The Point Lisas steel plant, dead since ArcelorMittal's 2016 exit — now to be revived as a vanadium source for the US.

Arming the Empire From Our Own Soil

Here is what should chill every conscious Trinbagonian. This is a US-brokered deal, with a US corporation, to make a strategic war-metal for the US military — and it lands at the exact moment the United States is massing warships and threatening our neighbour, Venezuela, just seven miles across the water. The same empire that this government helped shield at the UN over Cuba. The same government we have long argued is behaving like a vassal of Washington. Now the mask is off: we are to forge the metal for the very warplanes that could one day scream over the Gulf of Paria.

Trinidad and Tobago has, for two generations, claimed the mantle of non-alignment — a small nation that takes no side in great-power wars. To become a supplier of "up to 50 per cent" of a great power's war-metal is to tear that mantle off and set it on fire. You cannot be neutral and be the arsenal at the same time. A country that forges the empire's swords has already picked a side.

You cannot claim to be non-aligned while forging the empire's weapons. The nation that arms the war machine has already chosen its master.

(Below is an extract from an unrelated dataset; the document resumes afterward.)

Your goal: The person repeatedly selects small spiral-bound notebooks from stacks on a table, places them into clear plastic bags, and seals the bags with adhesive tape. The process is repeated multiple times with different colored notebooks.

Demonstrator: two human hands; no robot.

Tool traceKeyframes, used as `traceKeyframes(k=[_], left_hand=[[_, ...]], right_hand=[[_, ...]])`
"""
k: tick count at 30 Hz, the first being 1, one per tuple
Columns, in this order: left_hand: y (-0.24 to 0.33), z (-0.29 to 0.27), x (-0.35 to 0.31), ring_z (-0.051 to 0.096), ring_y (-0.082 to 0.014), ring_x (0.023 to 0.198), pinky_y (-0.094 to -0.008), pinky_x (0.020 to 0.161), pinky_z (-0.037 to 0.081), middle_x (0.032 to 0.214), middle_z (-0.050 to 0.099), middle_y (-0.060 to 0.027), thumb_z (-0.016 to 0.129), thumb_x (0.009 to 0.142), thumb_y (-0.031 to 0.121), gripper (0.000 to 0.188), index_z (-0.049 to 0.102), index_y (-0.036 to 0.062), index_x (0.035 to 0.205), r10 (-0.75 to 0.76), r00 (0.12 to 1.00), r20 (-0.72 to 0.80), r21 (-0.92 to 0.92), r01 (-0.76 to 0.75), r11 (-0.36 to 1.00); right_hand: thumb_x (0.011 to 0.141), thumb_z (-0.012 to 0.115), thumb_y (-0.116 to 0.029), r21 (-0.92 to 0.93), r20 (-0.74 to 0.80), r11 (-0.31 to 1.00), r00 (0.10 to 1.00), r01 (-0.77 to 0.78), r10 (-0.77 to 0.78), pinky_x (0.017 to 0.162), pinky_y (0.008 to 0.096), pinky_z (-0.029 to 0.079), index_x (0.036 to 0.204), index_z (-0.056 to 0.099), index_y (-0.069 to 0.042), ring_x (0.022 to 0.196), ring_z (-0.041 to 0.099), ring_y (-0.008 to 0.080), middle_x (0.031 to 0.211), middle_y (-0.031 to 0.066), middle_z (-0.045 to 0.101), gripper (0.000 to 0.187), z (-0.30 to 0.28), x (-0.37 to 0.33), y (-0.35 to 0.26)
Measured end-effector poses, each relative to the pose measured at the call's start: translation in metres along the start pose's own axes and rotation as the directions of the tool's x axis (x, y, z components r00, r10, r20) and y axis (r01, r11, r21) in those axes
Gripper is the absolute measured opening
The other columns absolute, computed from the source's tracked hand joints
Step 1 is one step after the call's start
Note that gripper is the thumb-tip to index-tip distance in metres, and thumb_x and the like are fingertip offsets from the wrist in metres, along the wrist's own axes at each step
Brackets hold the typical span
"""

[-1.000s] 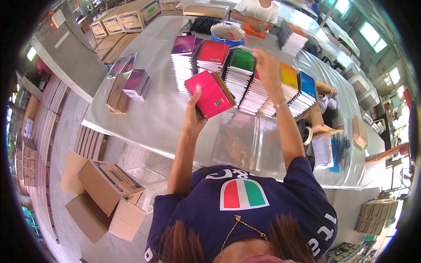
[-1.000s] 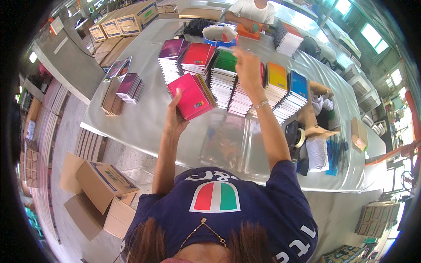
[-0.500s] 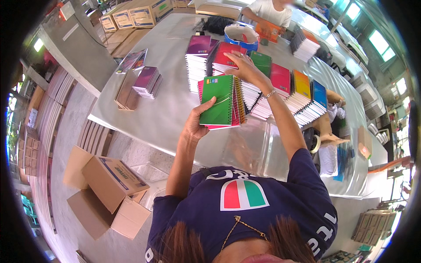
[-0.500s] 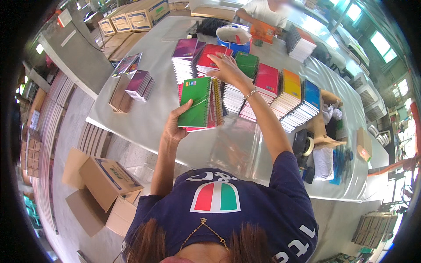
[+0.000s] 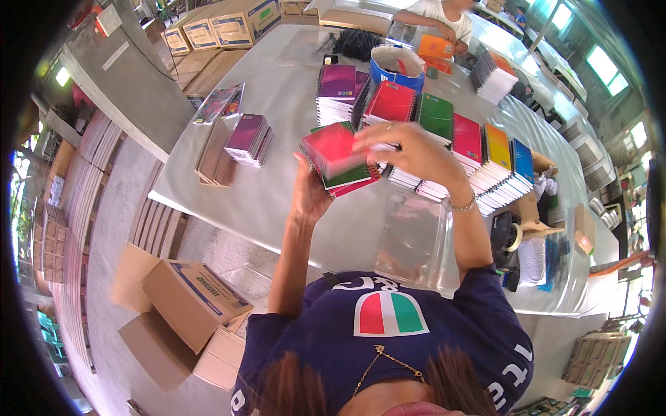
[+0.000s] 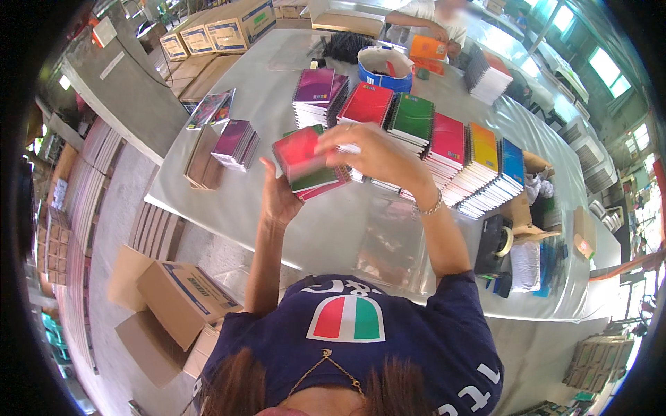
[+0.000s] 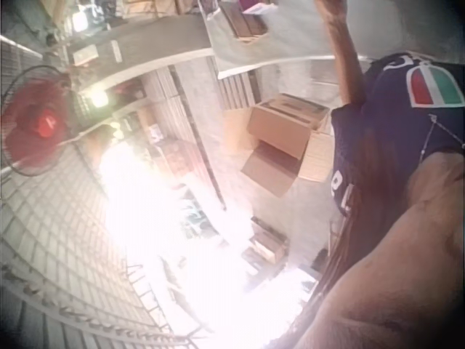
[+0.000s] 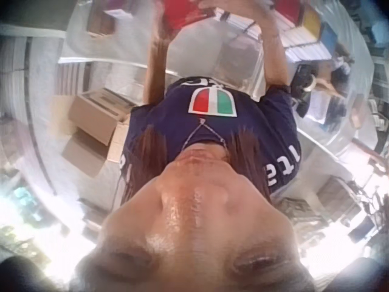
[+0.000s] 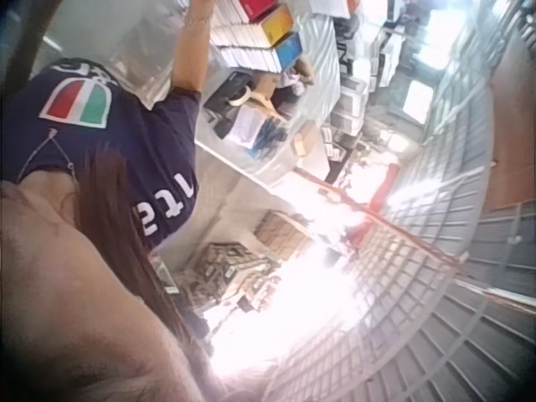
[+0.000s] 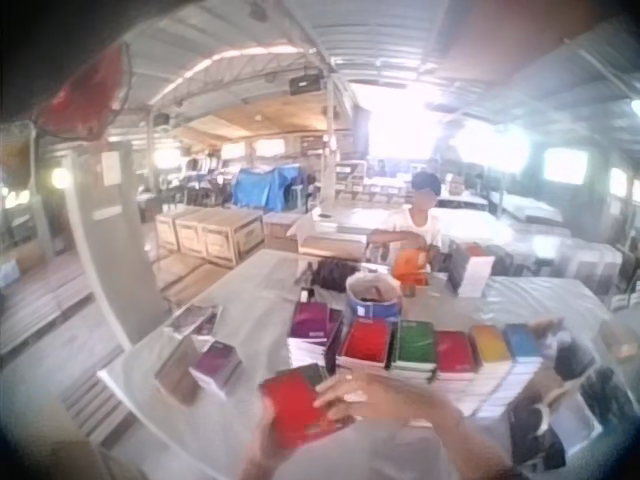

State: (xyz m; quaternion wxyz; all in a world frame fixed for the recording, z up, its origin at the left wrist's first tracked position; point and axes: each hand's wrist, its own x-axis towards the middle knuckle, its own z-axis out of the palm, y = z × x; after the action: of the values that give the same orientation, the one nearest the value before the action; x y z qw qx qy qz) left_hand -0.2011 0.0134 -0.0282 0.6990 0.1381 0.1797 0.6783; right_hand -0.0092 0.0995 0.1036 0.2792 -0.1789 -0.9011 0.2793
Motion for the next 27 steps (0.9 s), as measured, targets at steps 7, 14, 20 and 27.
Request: traceKeyframes(k=[7,14,20,27], left_hand=[[0.018,-0.008,0.004,0.065,-0.0205,0.099,-0.0352,0.086,0.055,0.113,0.064,-0.0118,0.064,0.089,0.016,0.038,0.054,-0.0012,0.122,-0.01,0.996,-0.086,0.128,0.021,0.992],[0.026,-0.024,-0.002,0.066,-0.0215,0.096,-0.0355,0.086,0.055,0.11,0.065,-0.0114,0.061,0.089,0.013,0.034,0.055,-0.0007,0.12,0.034,0.985,-0.169,0.081,-0.021,0.997],[0.024,-0.038,-0.004,0.066,-0.0205,0.096,-0.035,0.085,0.055,0.111,0.065,-0.0118,0.063,0.088,0.017,0.037,0.055,-0.0017,0.119,0.083,0.979,-0.185,0.1,-0.065,0.993],[0.024,-0.039,-0.006,0.065,-0.0199,0.098,-0.0354,0.085,0.054,0.113,0.064,-0.0118,0.061,0.092,0.02,0.037,0.055,-0.0015,0.121,0.115,0.985,-0.132,0.092,-0.103,0.99]], right_hand=[[0.09,0.062,-0.04,-0.434,-0.292,0.876,0.953,-0.209,0.083,0.099,0.0492,0.042,0.128,0.053,-0.007,0.123,0.049,0.0401,0.131,0.0233,0.051,0.051,0.042,0.097,0.134],[0.089,0.052,-0.061,-0.636,-0.299,0.437,0.726,-0.635,0.62,0.095,0.0591,0.037,0.126,0.053,-0.004,0.119,0.05,0.0475,0.127,0.0286,0.055,0.068,0.039,0.148,0.165],[0.078,0.071,-0.053,-0.547,-0.357,0.511,0.737,-0.663,0.574,0.093,0.0616,0.037,0.122,0.054,-0.004,0.12,0.051,0.0453,0.126,0.0286,0.055,0.067,0.042,0.158,0.17],[0.072,0.078,-0.017,-0.183,-0.554,0.954,0.826,-0.239,0.101,0.1,0.0462,0.041,0.134,0.042,-0.006,0.118,0.047,0.0453,0.121,0.0307,0.05,0.072,0.029,0.157,0.158]])
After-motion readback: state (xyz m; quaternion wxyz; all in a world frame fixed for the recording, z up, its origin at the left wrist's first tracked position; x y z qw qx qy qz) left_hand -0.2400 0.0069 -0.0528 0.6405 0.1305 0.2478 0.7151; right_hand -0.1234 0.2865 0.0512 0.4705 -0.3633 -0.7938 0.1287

Trinidad and Tobago Socialist Party
Kamla Persad-Bissessar's government signs a US-brokered strategic metals deal, tying Trinidad and Tobago to the American military supply chain.
A US-brokered deal, US-facilitated, for a US war-metal. Whose interests are being served here?

Who Really Benefits?

Follow the metal. The United States has a strategic vulnerability: it does not control enough vanadium and leans on imports for its defence supply chain. This deal solves Washington's problem, not ours. America gets a secure, offshore, friendly source of a critical war-metal — parked in a compliant client state it can lean on. Pinnacle Steel and Vanadium Corporation, a private US company, gets a shuttered plant and the profits. And Trinidad and Tobago gets… what, exactly? A number on a press release and the honour of being written into the Pentagon's supply chart.

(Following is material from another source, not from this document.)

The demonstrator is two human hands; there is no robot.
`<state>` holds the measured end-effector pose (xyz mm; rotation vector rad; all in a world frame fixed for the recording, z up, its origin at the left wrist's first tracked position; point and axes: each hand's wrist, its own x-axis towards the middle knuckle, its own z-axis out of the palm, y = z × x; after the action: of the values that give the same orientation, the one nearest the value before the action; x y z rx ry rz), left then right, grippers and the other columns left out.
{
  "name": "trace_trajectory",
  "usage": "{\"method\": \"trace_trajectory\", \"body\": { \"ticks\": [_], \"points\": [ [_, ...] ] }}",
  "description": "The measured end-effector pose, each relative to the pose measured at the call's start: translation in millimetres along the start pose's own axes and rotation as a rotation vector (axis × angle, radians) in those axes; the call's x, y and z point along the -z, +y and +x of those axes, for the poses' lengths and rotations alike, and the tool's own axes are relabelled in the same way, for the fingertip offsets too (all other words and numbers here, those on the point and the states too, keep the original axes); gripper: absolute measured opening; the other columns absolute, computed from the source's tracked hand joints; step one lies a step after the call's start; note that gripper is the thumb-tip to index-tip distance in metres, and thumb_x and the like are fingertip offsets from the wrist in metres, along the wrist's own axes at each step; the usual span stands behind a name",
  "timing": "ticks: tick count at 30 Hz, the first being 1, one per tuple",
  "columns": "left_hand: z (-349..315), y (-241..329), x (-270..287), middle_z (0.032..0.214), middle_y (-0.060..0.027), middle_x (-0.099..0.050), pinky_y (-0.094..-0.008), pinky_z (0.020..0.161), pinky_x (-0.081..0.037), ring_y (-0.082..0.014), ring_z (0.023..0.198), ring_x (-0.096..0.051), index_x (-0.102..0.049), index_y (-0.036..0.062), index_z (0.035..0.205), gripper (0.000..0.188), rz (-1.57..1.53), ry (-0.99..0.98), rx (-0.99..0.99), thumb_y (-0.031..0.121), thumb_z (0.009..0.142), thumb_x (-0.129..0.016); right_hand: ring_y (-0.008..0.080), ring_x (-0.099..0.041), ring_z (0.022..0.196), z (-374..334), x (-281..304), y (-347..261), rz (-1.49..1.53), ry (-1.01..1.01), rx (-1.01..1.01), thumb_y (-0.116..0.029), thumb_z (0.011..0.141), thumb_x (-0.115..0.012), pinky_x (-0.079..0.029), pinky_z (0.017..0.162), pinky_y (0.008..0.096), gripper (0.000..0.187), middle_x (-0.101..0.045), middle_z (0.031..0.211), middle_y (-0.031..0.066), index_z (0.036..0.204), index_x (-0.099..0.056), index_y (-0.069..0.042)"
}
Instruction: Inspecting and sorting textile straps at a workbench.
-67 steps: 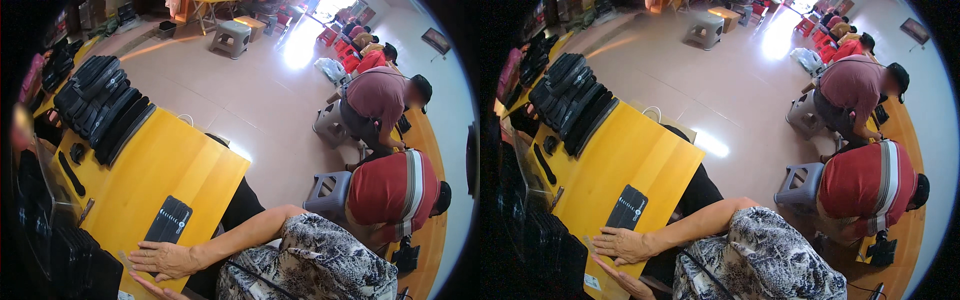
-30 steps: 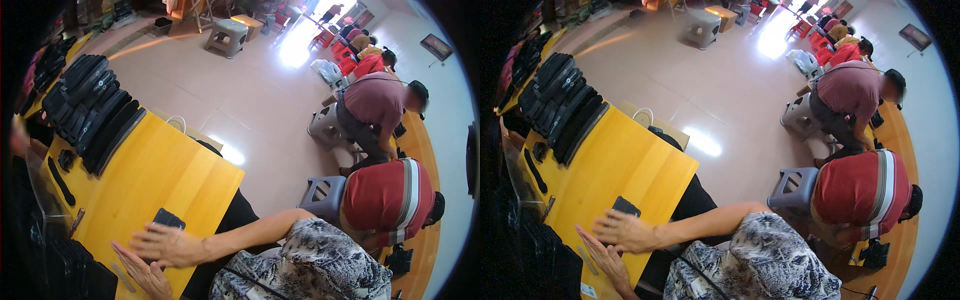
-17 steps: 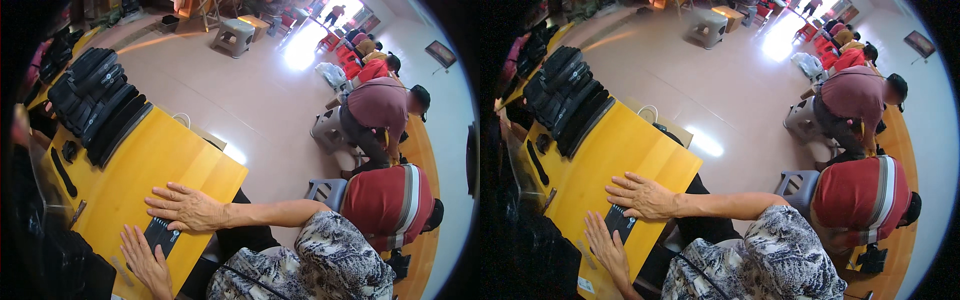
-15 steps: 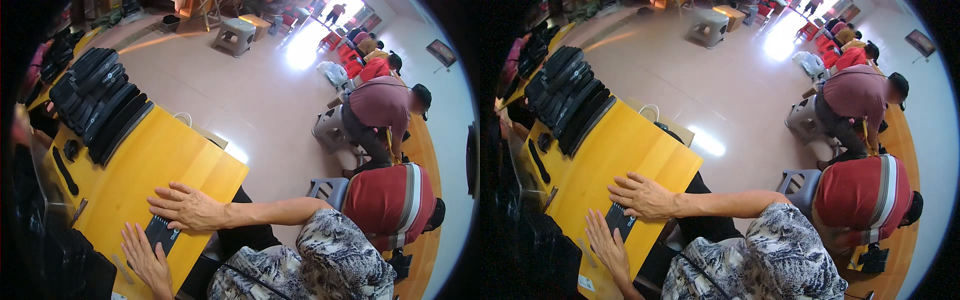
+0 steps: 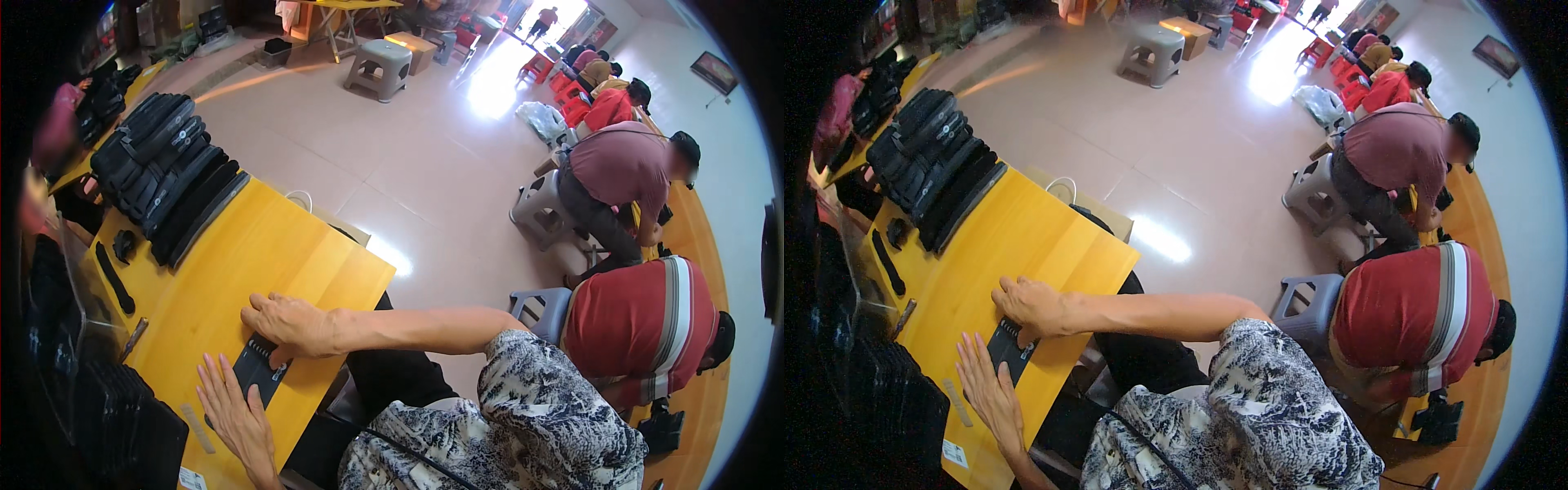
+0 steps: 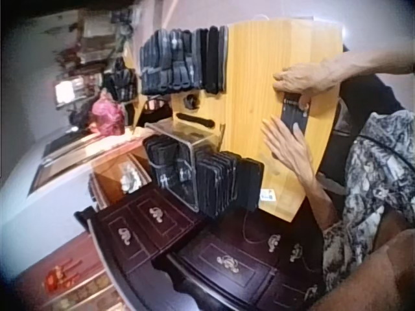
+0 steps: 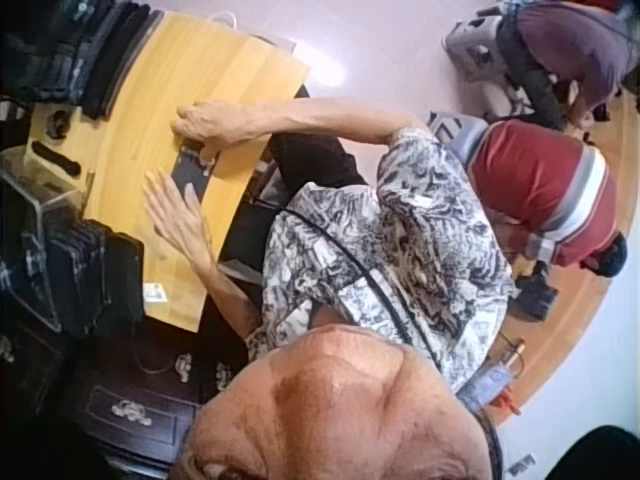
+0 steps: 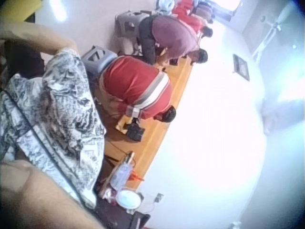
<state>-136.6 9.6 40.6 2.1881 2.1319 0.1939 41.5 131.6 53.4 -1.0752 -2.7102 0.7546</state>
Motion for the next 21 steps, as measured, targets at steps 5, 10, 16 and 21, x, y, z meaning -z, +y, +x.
{"method": "trace_trajectory", "body": {
  "ticks": [5, 10, 16, 21],
  "points": [
    [-1.8, -2.9, -5.1, 0.152, -0.0117, -0.026, -0.0457, 0.114, -0.018, -0.0314, 0.141, -0.023, -0.030, 0.0095, 0.146, 0.055, 0.025, 0.041, -0.007, 0.039, 0.100, -0.032, 0.0356, -0.057, 0.093, 7.3, 6.9, -1.3, 0.091, -0.090, -0.073, -0.030, 0.057, -0.087, -0.048, 0.081, 0.0381, 0.070, -0.052, 0.096, 0.0199, 0.102, -0.046, 0.006],
    [-2.9, -3.9, -5.9, 0.152, -0.0111, -0.026, -0.0459, 0.114, -0.020, -0.0309, 0.141, -0.023, -0.031, 0.0106, 0.146, 0.055, 0.038, 0.048, -0.010, 0.039, 0.099, -0.035, 0.0388, -0.058, 0.094, 12.8, 12.3, -6.4, 0.122, -0.149, -0.132, -0.024, 0.059, -0.086, -0.049, 0.080, 0.0400, 0.067, -0.052, 0.101, 0.0225, 0.103, -0.047, 0.007],
    [-1.5, -4.5, -5.7, 0.152, -0.0111, -0.027, -0.0459, 0.114, -0.019, -0.0309, 0.140, -0.024, -0.032, 0.0116, 0.146, 0.054, 0.047, 0.061, -0.021, 0.038, 0.099, -0.035, 0.0358, -0.063, 0.087, 13.5, 15.9, 6.8, 0.207, -0.174, -0.183, -0.029, 0.067, -0.081, -0.050, 0.073, 0.0407, 0.057, -0.063, 0.087, 0.0191, 0.104, -0.052, 0.003],
    [0.3, 0.1, -1.9, 0.152, -0.0112, -0.027, -0.0461, 0.114, -0.019, -0.0309, 0.140, -0.024, -0.033, 0.0123, 0.145, 0.053, 0.049, 0.044, -0.023, 0.036, 0.098, -0.037, 0.0351, -0.064, 0.082, 0.1, 9.0, 23.7, 0.205, -0.117, -0.102, -0.041, 0.077, -0.072, -0.050, 0.069, 0.0421, 0.050, -0.064, 0.078, 0.0182, 0.098, -0.054, 0.000]
  ]
}}
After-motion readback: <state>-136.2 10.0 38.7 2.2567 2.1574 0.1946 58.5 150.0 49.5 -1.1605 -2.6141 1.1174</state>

We are told 5,000 jobs and US$5 billion. But every word of that is conditional — "potential," "expected," "subject to due diligence." It is an MOU, not a contract. Nothing is signed in blood yet. Meanwhile the strategic cost is very real and very permanent: once you are the empire's metal supplier, you do not get to be neutral in the empire's next war. We have been down the road of foreigners owning our resource base before — read our history of who has plundered this country — and the jobs are always temporary while the dependency is forever.

The Bundling Trick

Understand the sleight of hand. A genuinely good idea — a national data center, which we support — was announced on the same day, in the same release, by the same minister, as a deal to arm the American war machine. That is not a coincidence; it is packaging. The AI headline is the sugar; the war-metal is the pill. Cheer for the data center if you like — we do — but do not let its glow blind you to what was smuggled in beside it. Judge each MOU on its own terms.

What We Demand

1. Publish the full MOU. Not a press conference — the document, laid in Parliament, debated in the open.
2. No war-metal without a national conversation. The people of this country never voted to become a military supplier to a foreign power. Ask them.
3. Reopen the steel plant — for us. We want Point Lisas alive again. Let it forge steel for Trinbagonian housing, schools, bridges and a regional construction boom — not titanium alloys for someone else's fighter jets.
4. Keep our neutrality. A small nation's greatest defence is being no one's arsenal. Do not trade it for a conditional press-release number.

Build the data center. Reopen the plant. But we will not quietly become the forge of the American war machine while the empire circles Venezuela on our doorstep. Not in our name.